11節~14節:イスラエルの民族的な悔い改めと救いが起こる預言です。7年間続く大患難時代の最後に再臨のキリストがエドムのボツラを経てエルサレムのオリーブ山に立たれます。これをキリストの地上再臨と言いますが、その時、民族的な嘆きが起こると記載されています。
11:その日、特に彼らの嘆きぶりはメギドの平地(ハルマゲドン)でユダ王国時代末期に宗教改革を断行した偉大なヨシヤ王がエジプトの王との戦いの時、敵の兵士が放った矢にあたり戦死してしまいます。この時イスラエル民族は王を失って嘆いたのです。
キリストの地上再臨の時イスラエルは激しい悔い改めと共に民族的な救いを経験するのです。これを使徒パウロはローマ人への手紙11章25節~26節(新約316頁)で記録しています。これは奥義(隠れた真理)。イスラエルの一部がかたくなになったのは異邦人の満ちる時が来る迄であり、こうしてイスラエルは皆救われる。これが神の計画なのです。
(結び おさらい)
この世界は、その時(キリストの地上再臨)に向かって激しく動いています。図をご覧ください。キリストの空中再臨はいつでも起こり得ます。この時キリスト者は一瞬のうちに天に挙げられ、栄光の体に変えられ、いつまでも主と共にあります。その後、全世界的規模の7年大患難時代に入ります。
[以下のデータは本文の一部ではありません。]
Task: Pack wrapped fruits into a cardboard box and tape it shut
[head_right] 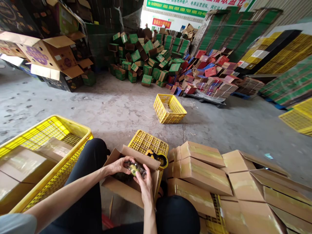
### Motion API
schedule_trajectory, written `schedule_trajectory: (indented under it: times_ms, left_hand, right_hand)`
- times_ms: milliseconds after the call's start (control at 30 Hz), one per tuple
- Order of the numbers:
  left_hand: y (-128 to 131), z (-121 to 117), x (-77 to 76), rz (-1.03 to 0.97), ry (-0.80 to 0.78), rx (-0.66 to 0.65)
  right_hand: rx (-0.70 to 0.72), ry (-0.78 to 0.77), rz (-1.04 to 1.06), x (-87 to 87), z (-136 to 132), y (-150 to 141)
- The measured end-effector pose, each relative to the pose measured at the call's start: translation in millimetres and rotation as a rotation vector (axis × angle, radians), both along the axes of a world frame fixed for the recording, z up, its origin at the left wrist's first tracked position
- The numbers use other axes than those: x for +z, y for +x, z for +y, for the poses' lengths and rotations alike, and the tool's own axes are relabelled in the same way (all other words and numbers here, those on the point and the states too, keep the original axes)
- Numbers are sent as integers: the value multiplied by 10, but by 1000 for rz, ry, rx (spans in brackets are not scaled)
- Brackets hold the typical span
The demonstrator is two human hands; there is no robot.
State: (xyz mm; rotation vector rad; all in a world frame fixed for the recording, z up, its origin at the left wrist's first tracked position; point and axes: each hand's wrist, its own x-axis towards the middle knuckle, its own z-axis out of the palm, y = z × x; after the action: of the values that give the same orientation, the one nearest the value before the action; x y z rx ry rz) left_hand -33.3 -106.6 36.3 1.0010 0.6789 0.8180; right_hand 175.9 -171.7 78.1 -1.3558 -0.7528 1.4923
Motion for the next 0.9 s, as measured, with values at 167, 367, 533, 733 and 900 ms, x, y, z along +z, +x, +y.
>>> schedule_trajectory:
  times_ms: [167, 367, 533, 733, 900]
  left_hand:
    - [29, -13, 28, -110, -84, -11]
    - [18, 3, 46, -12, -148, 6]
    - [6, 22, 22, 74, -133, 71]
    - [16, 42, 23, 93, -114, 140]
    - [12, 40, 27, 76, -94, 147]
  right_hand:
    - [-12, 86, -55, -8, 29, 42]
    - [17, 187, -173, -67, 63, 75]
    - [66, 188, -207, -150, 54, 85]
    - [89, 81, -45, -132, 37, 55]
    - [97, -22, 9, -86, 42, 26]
世界がかつて経験したことがない苦しみの時代になる。(イエスの言葉マタイ24:21)偽の平和の3年半が過ぎ、反キリストが本性をむき出し、自分は神であると宣言し、自分に従わないものを殺します。特にこの後半においてイスラエル人は3分の2が死にます。
しかし、キリストが地上再臨し(イスラエルに恵みと嘆願の霊が注がれる)反キリストとその軍勢はたちまちの内に滅ぼされ(ヨハネの黙示録19章11節~21節)残ったイスラエル人は救われます。続いてキリスト直接統治による千年王国、新天新地に移行します。今は患難時代には入っていませんが、聖書が示す、これからの世界の流れをよく理解し、眠った信仰から目を覚まし生き方を通してキリストを証しする。そのような歩みをしていこうではありませんか。